The vector data of one word `banana` can look like:
```
    array([2.02280000e-01,  -7.66180009e-02,   3.70319992e-01,
       3.28450017e-02,  -4.19569999e-01,   7.20689967e-02,
      -3.74760002e-01,   5.74599989e-02,  -1.24009997e-02,
       5.29489994e-01,  -5.23800015e-01,  -1.97710007e-01,
      -3.41470003e-01,   5.33169985e-01,  -2.53309999e-02,
       1.73800007e-01,   1.67720005e-01,   8.39839995e-01,
       5.51070012e-02,   1.05470002e-01,   3.78719985e-01,
       2.42750004e-01,   1.47449998e-02,   5.59509993e-01,
       1.25210002e-01,  -6.75960004e-01,   3.58420014e-01,
       # ... and so on ...
       3.66849989e-01,   2.52470002e-03,  -6.40089989e-01,
      -2.97650009e-01,   7.89430022e-01,   3.31680000e-01,
      -1.19659996e+00,  -4.71559986e-02,   5.31750023e-01], dtype=float32)
    
```
To better visualize what w2v: [illustrated word2vec](http://jalammar.github.io/illustrated-word2vec/)

By knowing vector data of words, we can do many interesting things:
1. Similarity among words
1. Linear algebra among words 
1. Recommendation engines
1. ...

<h1> What are we doing today?</h1>

1. Use the Seinfeld wordlist we just prepared
1. Use spaCy word2vec model to vectorize a single word then many words
1. Explore semantic similarity among words using math
1. Create a fun method that transform any song title or lyrics into Seinfeld-themed word combination



# Take a look at our words

In [10]:
# We will import the prepared word list first then split them into a list
file = open('../data_prep/seinfeld_tokens.txt','r')
seinfeld_tokens = file.read().lower().split('\n')
print("There are %d unique word tokens in our Seinfeld word collection." %(len(seinfeld_tokens)))
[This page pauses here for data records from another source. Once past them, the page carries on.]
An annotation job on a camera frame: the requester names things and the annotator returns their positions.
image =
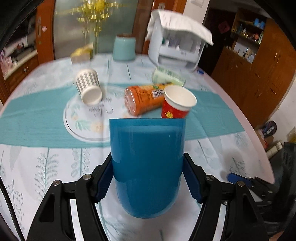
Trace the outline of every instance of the metal screw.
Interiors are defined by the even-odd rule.
[[[207,179],[208,181],[213,181],[213,180],[215,179],[215,177],[212,176],[212,175],[207,175],[207,176],[206,176],[206,179]]]
[[[89,179],[91,179],[91,175],[90,175],[90,174],[85,174],[85,175],[83,176],[83,179],[84,179],[84,180],[89,180]]]
[[[61,183],[60,180],[54,180],[54,181],[52,182],[52,184],[53,184],[54,186],[58,186],[60,183]]]
[[[243,186],[244,186],[244,182],[243,182],[243,181],[238,181],[237,184],[238,184],[240,187],[243,187]]]

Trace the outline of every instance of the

# Let's randomly print our 10 of them
print(seinfeld_tokens[12000:12010])

There are 18209 unique word tokens in our Seinfeld word collection.
['plotting', 'ploughing', 'ploy', 'pluck', 'plug', 'plugged', 'pluggin', 'plugola', 'plugs', 'plum']


# Vectorize words with spaCY

We will use spaCy's w2v model - a Natural Language Processing library that contains pre-trained vector data of common vocabularies.

> spaCy w2v documentation [here](https://spacy.io/usage/vectors-similarity)

Before we start, if you haven't downloaded spaCy, remember to pip install. Also download the medium size spaCy model, which contains word vectors data.

```python
!pip install spacy
python -m spacy download en_core_web_md

```

In [12]:
# Import spaCy and load spaCy medium model
import spacy
nlp = spacy.load("en_core_web_md")

In [15]:
# Look up vector data of words
nlp.vocab["banana"].vector
# Define a function for getting word vector data
def vec(word):
    return nlp.vocab[word].vector

In [24]:
# Look up vector of random words from our seinfeld_tokens 
from random import choice
random_seinfeld_word = choice(seinfeld_tokens)
print(random_seinfeld_word)
#vec(random_seinfeld_word)

fleas


# Vector Math

If words are represented in vectors, then we can use vector math on them?

Imagine:
1. "King" - "Man"
1. "Apple" + "Purple"

# Word Similarity

Since we have vector data of words, it also means we have positions of these words in a multi-dimensional space(100-300 dimensions)
All these words are located in relation to each other in a larger word context. In a nutshall, when the machine is training to assign/identify positional data of each word, it's looking at where and what other words this word is usually with. 

If all these words are two dimensional, with only an x and y coordinate, we can probably imagine them scattered on a 2-D coordinate. 
Anna and I made a little game a while ago where we used the same Seinfeld raw text and plotted everything on a two-dimensional vector space. You can find that multi-dimensional reduction process [here](https://github.com/lanzhang76/toast/blob/master/word-processing/w2v_SNE_graph/w2v_t-SNE_Seinfeld.ipynb).

We can also compare similarity among words by comparing their distances with each other.

Popular methods for calculating vector distance are:
1. Euclidean Distance (good for two-dimensional vector)
1. Cosine Similary (good for multi-dimensional vector)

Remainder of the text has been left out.